Classic psychedelics: emotional, not cognitive, empathy
For the classic psychedelics, the careful claim is narrower than the popular one, and the difference matters. A meta-analysis found that classic psychedelics raise emotional empathy, the capacity to feel with others, but not cognitive empathy, the capacity to accurately read them[5]. The best clinical demonstration, a two-week increase in emotional empathy in depressed patients after psilocybin[6], fits the same pattern. So these drugs appear to increase warmth and emotional openness, not social skill or understanding. The everyday language of "connection" tends to blur that line, implying an improvement in relating that the data do not show.

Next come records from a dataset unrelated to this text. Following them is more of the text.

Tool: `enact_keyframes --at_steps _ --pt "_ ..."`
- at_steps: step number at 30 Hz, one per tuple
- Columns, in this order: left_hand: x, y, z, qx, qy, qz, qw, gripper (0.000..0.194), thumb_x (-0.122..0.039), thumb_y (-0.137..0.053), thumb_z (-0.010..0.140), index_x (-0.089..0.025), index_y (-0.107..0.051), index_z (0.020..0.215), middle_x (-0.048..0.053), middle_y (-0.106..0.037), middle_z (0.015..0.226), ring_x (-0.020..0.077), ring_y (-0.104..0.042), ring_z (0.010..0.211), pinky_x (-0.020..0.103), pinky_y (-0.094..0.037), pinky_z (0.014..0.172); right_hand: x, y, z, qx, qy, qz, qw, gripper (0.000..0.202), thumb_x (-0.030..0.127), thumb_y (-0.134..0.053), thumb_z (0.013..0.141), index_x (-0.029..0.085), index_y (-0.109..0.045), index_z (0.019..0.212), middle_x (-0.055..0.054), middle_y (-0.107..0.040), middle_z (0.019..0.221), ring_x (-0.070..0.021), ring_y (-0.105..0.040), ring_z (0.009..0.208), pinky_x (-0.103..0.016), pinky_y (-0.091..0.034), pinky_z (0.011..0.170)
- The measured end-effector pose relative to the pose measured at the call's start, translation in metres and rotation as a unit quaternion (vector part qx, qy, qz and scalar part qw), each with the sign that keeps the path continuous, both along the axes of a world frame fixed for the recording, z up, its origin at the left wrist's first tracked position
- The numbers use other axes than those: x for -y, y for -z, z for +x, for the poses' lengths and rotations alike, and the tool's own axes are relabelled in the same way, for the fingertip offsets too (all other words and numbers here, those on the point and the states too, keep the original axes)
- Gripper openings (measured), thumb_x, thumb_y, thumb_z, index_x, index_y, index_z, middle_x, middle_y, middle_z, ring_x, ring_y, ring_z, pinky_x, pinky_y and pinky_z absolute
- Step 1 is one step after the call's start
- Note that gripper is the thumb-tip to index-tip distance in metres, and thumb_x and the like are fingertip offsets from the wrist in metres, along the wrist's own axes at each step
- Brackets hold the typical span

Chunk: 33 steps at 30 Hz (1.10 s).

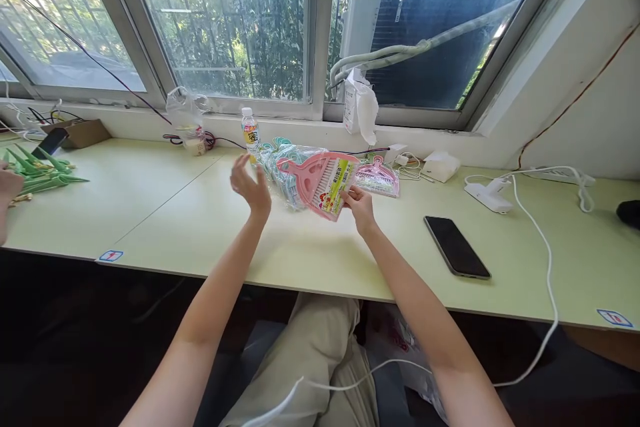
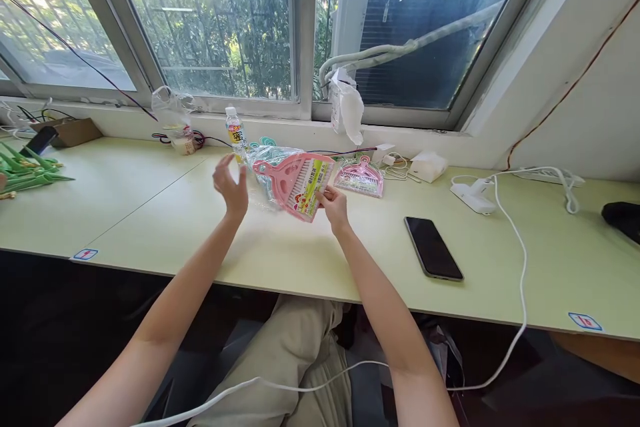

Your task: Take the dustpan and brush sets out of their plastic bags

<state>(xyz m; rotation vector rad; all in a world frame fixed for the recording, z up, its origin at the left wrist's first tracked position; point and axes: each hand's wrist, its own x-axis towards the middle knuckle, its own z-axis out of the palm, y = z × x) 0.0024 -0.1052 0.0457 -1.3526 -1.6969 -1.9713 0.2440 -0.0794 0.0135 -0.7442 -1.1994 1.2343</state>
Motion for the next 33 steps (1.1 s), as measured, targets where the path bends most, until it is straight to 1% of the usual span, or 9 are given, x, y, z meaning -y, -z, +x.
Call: enact_keyframes --at_steps 2,4,8,10,12,14,19,27,33 --pt "0.003 -0.005 -0.006 0.085 -0.060 0.064 0.993 0.032 -0.038 -0.041 0.097 -0.023 -0.051 0.122 0.008 -0.050 0.136 0.0212 -0.039 0.134 0.043 -0.018 0.116 -0.001 0.000 0.001 -0.018 0.016 -0.004 1.000 0.049 0.049 -0.084 0.054 0.020 -0.070 0.091 -0.005 -0.076 0.087 -0.0226 -0.070 0.077 -0.039 -0.059 0.068" --pt "0.002 -0.008 -0.014 0.204 -0.044 0.104 0.972 0.030 -0.036 -0.032 0.098 -0.023 -0.046 0.122 0.008 -0.045 0.139 0.0180 -0.036 0.135 0.039 -0.020 0.116 -0.001 0.000 0.002 -0.041 0.028 -0.009 0.999 0.047 0.047 -0.084 0.056 0.020 -0.069 0.091 -0.005 -0.075 0.091 -0.0220 -0.070 0.078 -0.039 -0.059 0.069" --pt "-0.009 -0.004 -0.009 0.359 0.207 0.068 0.908 0.039 -0.041 -0.025 0.099 -0.020 -0.040 0.127 0.012 -0.044 0.141 0.0191 -0.047 0.126 0.039 -0.037 0.106 -0.002 0.000 0.004 -0.087 0.041 -0.013 0.995 0.044 0.043 -0.084 0.057 0.020 -0.068 0.091 -0.006 -0.075 0.094 -0.0214 -0.069 0.081 -0.038 -0.058 0.074" --pt "-0.012 0.003 0.007 0.345 0.339 0.000 0.875 0.043 -0.046 -0.035 0.095 -0.018 -0.046 0.126 0.013 -0.056 0.130 0.0223 -0.057 0.113 0.041 -0.046 0.095 -0.003 0.001 0.005 -0.099 0.042 -0.014 0.994 0.043 0.042 -0.083 0.058 0.020 -0.068 0.091 -0.006 -0.074 0.096 -0.0210 -0.069 0.082 -0.038 -0.058 0.075" --pt "-0.012 0.010 0.027 0.306 0.476 -0.090 0.820 0.050 -0.048 -0.055 0.087 -0.021 -0.048 0.128 0.011 -0.060 0.125 0.0234 -0.061 0.108 0.039 -0.048 0.091 -0.003 0.001 0.004 -0.096 0.040 -0.013 0.995 0.043 0.042 -0.083 0.058 0.020 -0.067 0.091 -0.006 -0.074 0.095 -0.0203 -0.068 0.081 -0.037 -0.058 0.073" --pt "-0.009 0.015 0.042 0.271 0.544 -0.140 0.782 0.065 -0.044 -0.070 0.077 -0.024 -0.046 0.133 0.009 -0.062 0.124 0.0235 -0.061 0.108 0.038 -0.048 0.091 -0.003 0.002 0.002 -0.083 0.039 -0.011 0.996 0.043 0.044 -0.083 0.057 0.020 -0.067 0.090 -0.006 -0.074 0.094 -0.0195 -0.067 0.079 -0.035 -0.057 0.069" --pt "-0.001 0.020 0.050 0.258 0.565 -0.157 0.768 0.075 -0.037 -0.078 0.068 -0.028 -0.046 0.135 0.005 -0.062 0.127 0.0251 -0.059 0.113 0.038 -0.048 0.093 0.001 0.003 -0.008 -0.051 0.031 -0.001 0.998 0.044 0.046 -0.083 0.056 0.020 -0.067 0.087 -0.005 -0.072 0.093 -0.0190 -0.065 0.079 -0.032 -0.056 0.065" --pt "0.005 0.026 0.063 0.270 0.578 -0.202 0.743 0.060 -0.034 -0.081 0.065 -0.020 -0.060 0.120 0.009 -0.068 0.117 0.0278 -0.063 0.107 0.043 -0.049 0.095 0.011 0.001 -0.019 -0.076 0.044 0.005 0.996 0.043 0.047 -0.082 0.057 0.021 -0.062 0.085 -0.004 -0.069 0.092 -0.0182 -0.062 0.083 -0.033 -0.057 0.070" --pt "0.006 0.026 0.064 0.253 0.568 -0.160 0.767 0.063 -0.037 -0.082 0.065 -0.020 -0.059 0.121 0.009 -0.068 0.119 0.0312 -0.061 0.112 0.045 -0.049 0.094 0.012 -0.003 -0.016 -0.078 0.022 -0.021 0.996 0.044 0.037 -0.080 0.059 0.026 -0.054 0.093 -0.001 -0.067 0.099 -0.0178 -0.063 0.088 -0.032 -0.056 0.069"
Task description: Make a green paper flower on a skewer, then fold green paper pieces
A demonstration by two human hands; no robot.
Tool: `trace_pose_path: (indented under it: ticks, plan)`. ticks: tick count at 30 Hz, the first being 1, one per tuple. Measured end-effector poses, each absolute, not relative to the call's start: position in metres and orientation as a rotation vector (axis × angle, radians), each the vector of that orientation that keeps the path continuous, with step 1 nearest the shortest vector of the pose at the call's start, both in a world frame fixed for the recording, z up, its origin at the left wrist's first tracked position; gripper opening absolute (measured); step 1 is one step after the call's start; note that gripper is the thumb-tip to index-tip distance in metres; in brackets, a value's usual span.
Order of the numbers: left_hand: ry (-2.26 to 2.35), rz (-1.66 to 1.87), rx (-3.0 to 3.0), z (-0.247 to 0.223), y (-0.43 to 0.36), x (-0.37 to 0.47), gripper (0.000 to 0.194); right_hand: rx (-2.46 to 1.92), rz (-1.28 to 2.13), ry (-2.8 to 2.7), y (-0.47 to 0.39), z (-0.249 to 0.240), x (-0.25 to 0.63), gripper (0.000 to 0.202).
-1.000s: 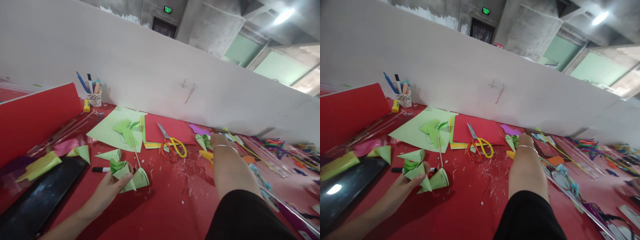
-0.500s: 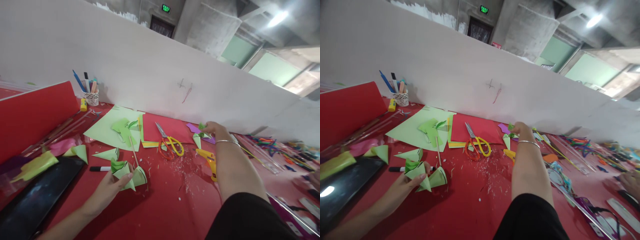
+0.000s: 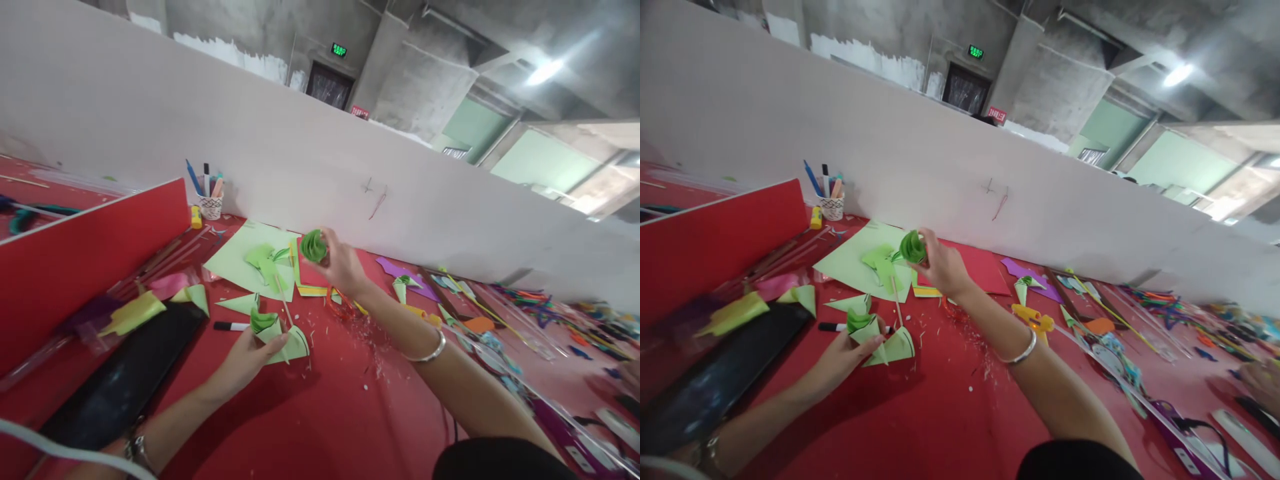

The trouble with "connectedness"
"Connectedness" has become the field’s favourite explanation, and that is both its strength and its weakness. The strength is that it captures something real and widely reported. The weakness is that it is fuzzy, self-reported, and at risk of circularity: it is typically measured by questionnaires in the same people who also report feeling better, so "felt more connected" and "felt better" can be two descriptions of one thing rather than a cause and its effect. When a single self-reported feeling is asked to explain depression relief, addiction recovery and spiritual insight all at once, it has been stretched past the point of usefulness, a tendency captured almost literally by a proposal to rename MDMA a "connectogen"[7] encompassing connection to self, others, the body, the world and the spiritual.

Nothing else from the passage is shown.